**WHAT YOU WILL DO**
For each line of the material, check for the string "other"; then state how many lines had it, giving only the number.

= = = = =

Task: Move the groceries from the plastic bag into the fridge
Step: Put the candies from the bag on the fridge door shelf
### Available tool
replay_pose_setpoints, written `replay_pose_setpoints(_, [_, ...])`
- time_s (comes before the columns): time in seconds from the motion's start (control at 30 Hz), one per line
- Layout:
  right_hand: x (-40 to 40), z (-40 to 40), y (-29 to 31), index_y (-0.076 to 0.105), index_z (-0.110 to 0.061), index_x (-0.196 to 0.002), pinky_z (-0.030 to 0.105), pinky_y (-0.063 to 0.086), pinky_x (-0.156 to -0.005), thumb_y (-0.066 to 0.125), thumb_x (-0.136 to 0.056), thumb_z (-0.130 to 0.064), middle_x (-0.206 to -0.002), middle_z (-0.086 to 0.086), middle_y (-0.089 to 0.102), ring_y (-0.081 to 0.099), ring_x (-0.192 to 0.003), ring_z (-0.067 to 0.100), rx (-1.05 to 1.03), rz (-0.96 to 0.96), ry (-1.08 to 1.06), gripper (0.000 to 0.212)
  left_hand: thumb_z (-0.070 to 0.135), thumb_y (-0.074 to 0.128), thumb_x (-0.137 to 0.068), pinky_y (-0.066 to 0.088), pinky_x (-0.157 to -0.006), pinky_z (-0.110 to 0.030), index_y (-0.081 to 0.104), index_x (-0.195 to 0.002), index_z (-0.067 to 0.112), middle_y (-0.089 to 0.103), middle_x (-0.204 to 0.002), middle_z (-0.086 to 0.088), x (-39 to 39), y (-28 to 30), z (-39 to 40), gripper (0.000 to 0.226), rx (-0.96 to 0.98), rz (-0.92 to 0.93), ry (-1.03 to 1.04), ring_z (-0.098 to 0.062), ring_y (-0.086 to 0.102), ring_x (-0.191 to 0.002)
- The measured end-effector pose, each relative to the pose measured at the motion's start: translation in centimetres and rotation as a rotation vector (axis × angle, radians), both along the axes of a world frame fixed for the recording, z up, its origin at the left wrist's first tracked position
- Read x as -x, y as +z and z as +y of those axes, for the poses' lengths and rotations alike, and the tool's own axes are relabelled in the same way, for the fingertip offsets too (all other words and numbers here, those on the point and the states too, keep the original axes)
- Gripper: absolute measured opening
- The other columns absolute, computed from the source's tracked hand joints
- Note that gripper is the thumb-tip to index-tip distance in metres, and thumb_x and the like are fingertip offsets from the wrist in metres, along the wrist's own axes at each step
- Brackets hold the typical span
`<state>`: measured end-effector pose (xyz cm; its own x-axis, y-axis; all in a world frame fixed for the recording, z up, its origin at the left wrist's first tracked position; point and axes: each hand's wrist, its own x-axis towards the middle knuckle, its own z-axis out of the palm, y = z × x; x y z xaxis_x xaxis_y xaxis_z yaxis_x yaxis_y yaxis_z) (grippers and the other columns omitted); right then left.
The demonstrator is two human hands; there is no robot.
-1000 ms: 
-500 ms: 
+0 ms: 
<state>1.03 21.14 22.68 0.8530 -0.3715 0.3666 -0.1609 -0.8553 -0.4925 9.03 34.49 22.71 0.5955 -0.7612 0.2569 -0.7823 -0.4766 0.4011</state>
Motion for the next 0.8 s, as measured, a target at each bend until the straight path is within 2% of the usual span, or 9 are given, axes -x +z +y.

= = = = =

**SOLUTION FOR THIS TASK**
3